Remontons maintenant la colline à la découverte, ou redécouverte, des saveurs de
la terre. Il
y a de tout en abondance, commençons les dégustations : les côtelettes d’agneau grillées qui doivent être mangées très chaudes et le râgout d’agneau avec sauce à l’œuf. Ce sont certainement les deux plats traditionnels récurrents dans les menus de l’arrière-pays romagnole, qui offrent ensuite de succulents rôtis, grillades et brochettes, de viande de poulet, oie, lapin, agneau, cochon et veau. Mais il faut également rendre honneur à tous les premiers plats de pâtes « faites maison » : les garganelli (petits tubes de pâte aux œufs travaillés à la main un à un sur un peigne spécial) au jus de crème et petits pois ; les passatelli (vermicelles d’une pâte faite avec œufs, chapelure et fromage) cette fois dans un bouillon de poulet ; les cappelletti (à la différence des cappelletti émiliens de viande, ils sont farcis avec ricotta, pecorino – un formage sec de brebis, œuf, noix de muscade, clous de girofle et zeste de citron) secs ou au bouillon ; sans oublier leurs autres « parents » comme les cappellacci, les lasagnes, les pasticci, de vrais maccharonis. Il y a aussi un plat de pâte et haricots local dont le goût est relevé par l’ajout de tomates. Si vous voulez porter à la maison un souvenir savoureux, nous vous signalons « L’angelo della Pasta » (l’ange des pâtes) à Riccione 31, rue Emilia (pratique lors du retour en direction de la maison), qui est le triomphe des raviolis avec différentes farces, des tortellini, des cappelletti, des passatelli, tout étant fait rigoureusement à
la main.
Restaurants
à Riccione nous vous signalons : Al Casale (rue Abruzzi) : né dans une villa, le restaurant est aujourd’hui pour moitié la Riccione « Bene », il est proche de toutes les discothèques de la colline et donc le lieu adapté pour commencer une soirée, et il se distingue pour ses viandes dont le goût est relevé par divers types de sauces, toutes à essayer. Osteria da Carloni : ce local qui se trouve légèrement en dehors de Riccione, à San Lorenzo rue Lodi exactement, est la Trattoria la plus typique. A l’intérieur, les murs sont recouverts d’horloges murales de tous types (certaines vraiment moches), les premiers plats sont succulents. Qui sait si en arrivant avec une horloge on ne peut pas manger GRATIS !
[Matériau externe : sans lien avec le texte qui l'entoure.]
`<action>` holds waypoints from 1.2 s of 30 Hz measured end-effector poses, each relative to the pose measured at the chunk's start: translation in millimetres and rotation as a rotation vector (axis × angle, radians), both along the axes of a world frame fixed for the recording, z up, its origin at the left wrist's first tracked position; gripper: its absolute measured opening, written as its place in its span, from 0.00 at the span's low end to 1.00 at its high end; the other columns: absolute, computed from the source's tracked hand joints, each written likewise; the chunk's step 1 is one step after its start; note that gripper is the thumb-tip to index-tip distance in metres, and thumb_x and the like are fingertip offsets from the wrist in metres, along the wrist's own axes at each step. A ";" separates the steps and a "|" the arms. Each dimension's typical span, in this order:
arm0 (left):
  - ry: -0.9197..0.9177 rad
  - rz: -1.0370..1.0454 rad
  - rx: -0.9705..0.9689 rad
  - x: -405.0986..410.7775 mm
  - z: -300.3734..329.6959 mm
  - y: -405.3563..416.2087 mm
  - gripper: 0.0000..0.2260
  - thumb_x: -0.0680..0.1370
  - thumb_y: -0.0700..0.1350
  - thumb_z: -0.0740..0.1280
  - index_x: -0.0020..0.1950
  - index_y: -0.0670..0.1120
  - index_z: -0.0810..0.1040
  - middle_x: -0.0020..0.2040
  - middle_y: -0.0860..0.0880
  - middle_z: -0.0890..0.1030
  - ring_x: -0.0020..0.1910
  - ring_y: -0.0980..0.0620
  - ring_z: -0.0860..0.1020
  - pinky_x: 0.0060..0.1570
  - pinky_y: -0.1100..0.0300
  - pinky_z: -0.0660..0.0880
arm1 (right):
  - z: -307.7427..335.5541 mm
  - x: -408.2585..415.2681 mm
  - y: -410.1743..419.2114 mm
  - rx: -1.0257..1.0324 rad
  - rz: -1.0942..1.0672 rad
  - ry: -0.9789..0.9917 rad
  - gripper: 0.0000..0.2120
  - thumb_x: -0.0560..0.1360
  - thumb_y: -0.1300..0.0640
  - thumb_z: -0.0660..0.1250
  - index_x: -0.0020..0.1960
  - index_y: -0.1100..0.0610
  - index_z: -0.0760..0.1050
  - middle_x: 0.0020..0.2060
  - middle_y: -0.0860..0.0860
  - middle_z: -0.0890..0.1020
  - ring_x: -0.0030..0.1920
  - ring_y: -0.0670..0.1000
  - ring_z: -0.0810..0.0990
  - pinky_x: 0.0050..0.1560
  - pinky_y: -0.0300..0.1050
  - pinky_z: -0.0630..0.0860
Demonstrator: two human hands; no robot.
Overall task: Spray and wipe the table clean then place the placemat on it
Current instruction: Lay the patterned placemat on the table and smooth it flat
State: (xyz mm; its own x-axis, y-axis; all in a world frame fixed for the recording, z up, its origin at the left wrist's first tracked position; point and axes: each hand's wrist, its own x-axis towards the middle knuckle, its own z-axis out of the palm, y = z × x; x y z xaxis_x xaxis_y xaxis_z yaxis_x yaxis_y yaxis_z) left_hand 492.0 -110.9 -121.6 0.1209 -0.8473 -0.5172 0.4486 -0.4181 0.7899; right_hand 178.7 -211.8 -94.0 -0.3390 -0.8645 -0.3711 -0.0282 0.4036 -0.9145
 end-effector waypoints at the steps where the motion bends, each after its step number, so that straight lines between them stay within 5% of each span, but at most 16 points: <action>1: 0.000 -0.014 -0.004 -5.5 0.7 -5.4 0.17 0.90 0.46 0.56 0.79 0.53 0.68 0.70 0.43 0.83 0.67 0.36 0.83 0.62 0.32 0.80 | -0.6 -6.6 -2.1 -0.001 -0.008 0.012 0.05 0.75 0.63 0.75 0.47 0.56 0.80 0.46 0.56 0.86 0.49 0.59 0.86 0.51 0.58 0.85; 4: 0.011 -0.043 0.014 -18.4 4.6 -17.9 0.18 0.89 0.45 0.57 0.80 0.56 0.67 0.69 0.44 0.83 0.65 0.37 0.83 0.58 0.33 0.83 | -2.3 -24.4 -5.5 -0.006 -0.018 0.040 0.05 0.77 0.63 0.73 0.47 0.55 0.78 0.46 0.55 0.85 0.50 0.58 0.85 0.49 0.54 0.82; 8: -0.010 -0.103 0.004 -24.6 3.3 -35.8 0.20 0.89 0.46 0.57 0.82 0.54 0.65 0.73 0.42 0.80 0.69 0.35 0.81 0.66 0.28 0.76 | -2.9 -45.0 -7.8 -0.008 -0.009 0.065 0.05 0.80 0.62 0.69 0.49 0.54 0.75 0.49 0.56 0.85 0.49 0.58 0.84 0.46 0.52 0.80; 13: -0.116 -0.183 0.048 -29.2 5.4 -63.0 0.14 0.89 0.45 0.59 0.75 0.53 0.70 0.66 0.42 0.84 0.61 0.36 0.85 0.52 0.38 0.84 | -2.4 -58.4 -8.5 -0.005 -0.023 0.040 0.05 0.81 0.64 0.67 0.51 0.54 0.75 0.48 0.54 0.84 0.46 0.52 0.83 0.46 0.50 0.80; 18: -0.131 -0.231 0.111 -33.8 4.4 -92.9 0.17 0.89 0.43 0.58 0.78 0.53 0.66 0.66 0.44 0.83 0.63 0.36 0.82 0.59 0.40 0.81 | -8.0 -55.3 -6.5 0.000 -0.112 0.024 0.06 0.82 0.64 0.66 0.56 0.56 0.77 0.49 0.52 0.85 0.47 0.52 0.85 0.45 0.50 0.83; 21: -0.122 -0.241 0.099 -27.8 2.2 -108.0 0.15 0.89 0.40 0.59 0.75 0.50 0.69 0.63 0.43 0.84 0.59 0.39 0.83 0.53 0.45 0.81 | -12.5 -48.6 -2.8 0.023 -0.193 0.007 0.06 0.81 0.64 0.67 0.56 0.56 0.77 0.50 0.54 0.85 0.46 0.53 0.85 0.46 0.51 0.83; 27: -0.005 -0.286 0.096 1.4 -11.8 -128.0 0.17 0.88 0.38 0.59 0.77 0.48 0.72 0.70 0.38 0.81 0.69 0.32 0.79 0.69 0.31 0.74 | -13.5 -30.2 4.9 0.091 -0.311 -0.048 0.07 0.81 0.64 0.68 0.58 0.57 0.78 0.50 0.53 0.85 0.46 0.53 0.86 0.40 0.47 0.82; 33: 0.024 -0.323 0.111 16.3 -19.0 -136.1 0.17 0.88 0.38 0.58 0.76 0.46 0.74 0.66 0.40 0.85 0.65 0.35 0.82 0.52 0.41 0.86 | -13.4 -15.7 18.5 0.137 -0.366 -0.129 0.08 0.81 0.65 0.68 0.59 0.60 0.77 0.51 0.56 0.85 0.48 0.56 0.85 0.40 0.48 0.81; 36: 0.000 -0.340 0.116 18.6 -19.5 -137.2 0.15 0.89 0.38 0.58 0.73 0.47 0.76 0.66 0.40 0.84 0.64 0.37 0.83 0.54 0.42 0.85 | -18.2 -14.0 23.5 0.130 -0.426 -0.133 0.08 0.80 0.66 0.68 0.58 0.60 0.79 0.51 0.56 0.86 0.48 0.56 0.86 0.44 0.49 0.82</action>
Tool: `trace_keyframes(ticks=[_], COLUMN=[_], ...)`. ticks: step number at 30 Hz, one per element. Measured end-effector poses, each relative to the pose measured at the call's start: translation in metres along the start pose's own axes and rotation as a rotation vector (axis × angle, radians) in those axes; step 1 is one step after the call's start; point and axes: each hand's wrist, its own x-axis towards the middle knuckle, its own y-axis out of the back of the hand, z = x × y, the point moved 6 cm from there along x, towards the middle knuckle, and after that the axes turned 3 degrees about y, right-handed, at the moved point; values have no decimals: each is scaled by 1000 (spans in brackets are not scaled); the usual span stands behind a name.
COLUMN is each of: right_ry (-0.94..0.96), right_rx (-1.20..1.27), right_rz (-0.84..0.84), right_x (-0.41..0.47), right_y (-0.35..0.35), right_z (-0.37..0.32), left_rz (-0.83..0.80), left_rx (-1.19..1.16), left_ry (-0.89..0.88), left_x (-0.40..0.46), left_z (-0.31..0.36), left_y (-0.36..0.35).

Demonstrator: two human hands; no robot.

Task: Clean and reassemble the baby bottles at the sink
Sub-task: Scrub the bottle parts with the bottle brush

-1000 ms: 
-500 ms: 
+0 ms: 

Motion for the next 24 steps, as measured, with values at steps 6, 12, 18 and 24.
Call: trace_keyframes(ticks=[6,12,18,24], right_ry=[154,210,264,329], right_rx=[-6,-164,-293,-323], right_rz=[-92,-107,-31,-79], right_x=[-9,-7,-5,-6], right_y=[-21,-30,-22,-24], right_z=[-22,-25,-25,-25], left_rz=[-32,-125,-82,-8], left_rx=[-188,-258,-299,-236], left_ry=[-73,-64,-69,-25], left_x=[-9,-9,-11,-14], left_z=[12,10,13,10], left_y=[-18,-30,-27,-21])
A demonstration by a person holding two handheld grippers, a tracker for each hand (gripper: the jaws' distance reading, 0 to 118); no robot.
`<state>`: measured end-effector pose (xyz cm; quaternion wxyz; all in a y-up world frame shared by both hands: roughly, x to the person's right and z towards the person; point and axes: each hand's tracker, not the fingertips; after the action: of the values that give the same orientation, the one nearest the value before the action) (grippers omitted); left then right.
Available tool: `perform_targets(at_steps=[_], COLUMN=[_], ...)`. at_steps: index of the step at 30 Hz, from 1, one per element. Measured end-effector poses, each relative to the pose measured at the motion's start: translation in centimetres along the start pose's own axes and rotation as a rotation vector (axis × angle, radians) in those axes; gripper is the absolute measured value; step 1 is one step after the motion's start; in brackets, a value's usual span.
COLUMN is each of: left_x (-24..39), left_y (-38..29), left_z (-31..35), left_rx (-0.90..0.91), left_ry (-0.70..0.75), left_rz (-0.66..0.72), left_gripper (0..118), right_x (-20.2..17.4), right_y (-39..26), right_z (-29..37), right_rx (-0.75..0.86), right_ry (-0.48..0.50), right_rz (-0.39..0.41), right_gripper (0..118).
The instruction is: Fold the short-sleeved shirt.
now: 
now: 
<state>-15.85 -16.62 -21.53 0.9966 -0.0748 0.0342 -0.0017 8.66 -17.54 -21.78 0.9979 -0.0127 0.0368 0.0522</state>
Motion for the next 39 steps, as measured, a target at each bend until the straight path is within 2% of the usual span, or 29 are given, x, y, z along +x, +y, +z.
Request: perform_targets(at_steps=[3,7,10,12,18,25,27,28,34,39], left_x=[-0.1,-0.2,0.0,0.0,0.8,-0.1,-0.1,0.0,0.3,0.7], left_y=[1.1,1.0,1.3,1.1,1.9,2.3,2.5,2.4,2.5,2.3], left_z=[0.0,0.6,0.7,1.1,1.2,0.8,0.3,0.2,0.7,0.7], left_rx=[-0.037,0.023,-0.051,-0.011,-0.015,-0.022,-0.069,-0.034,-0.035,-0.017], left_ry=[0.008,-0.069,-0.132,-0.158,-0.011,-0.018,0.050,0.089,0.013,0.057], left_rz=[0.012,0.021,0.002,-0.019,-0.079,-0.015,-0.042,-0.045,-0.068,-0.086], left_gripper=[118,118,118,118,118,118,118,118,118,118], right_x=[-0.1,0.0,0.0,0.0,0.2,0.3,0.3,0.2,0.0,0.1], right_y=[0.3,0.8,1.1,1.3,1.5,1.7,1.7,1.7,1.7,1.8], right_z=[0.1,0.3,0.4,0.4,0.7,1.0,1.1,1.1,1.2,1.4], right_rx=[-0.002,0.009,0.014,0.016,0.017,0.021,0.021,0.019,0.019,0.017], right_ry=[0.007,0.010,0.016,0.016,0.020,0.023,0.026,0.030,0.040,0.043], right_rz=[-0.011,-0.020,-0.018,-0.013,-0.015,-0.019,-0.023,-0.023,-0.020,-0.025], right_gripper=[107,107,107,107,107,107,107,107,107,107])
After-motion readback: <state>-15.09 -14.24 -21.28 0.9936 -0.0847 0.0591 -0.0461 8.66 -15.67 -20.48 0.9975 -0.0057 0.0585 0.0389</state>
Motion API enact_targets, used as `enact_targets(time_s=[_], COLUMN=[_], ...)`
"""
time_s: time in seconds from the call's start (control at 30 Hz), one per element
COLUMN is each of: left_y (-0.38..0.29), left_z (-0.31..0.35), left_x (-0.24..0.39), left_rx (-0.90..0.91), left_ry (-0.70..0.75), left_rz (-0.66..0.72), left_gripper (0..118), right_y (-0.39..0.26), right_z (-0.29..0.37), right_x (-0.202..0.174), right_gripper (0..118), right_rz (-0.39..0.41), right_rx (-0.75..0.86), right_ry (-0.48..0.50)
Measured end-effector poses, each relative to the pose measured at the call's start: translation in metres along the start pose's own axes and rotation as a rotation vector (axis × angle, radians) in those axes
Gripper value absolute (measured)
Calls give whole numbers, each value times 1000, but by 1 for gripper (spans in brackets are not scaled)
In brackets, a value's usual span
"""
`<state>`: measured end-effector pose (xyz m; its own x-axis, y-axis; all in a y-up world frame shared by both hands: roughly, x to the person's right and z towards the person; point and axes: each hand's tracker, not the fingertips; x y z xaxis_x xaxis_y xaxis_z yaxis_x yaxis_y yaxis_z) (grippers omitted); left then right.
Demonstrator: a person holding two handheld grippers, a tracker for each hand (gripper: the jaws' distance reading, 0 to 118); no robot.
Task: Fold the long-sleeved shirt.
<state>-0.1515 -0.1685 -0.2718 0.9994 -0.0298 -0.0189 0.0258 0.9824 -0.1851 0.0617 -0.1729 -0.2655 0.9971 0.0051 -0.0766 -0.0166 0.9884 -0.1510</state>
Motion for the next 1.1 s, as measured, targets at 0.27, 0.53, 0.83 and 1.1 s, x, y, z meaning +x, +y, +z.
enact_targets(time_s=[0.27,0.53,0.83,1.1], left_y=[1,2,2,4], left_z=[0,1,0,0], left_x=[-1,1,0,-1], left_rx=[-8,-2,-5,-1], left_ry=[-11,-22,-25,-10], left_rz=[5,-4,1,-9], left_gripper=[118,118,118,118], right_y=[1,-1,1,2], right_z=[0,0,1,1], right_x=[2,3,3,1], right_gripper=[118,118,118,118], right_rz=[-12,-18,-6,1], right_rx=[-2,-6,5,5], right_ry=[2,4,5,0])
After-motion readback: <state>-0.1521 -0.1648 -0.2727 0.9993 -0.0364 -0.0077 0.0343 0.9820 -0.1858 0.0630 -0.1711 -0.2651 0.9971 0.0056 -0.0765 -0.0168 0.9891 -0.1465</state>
Hors de la ville : La Sangiovesa à Santarcangelo de Romagne, considérée comme l’un des Temples de la Romagne, elle se trouve au centre de la ville, point de rencontre pensé et dessiné par Tonino Guerra, le fameux scénariste qui vit à Pennabilli. Un établissement dont il faut visiter chaque recoin caractéristique, à faire entre deux plats, mais attention à ne pas vous perdre ! Les femmes en cuisine suivent la tradition romagnole, piadines avec fromage et jambon. Les premiers plats sont bons, les seconds sont fabuleux et le vin est servi dans la zone restaurant (il y a aussi la zone osteria).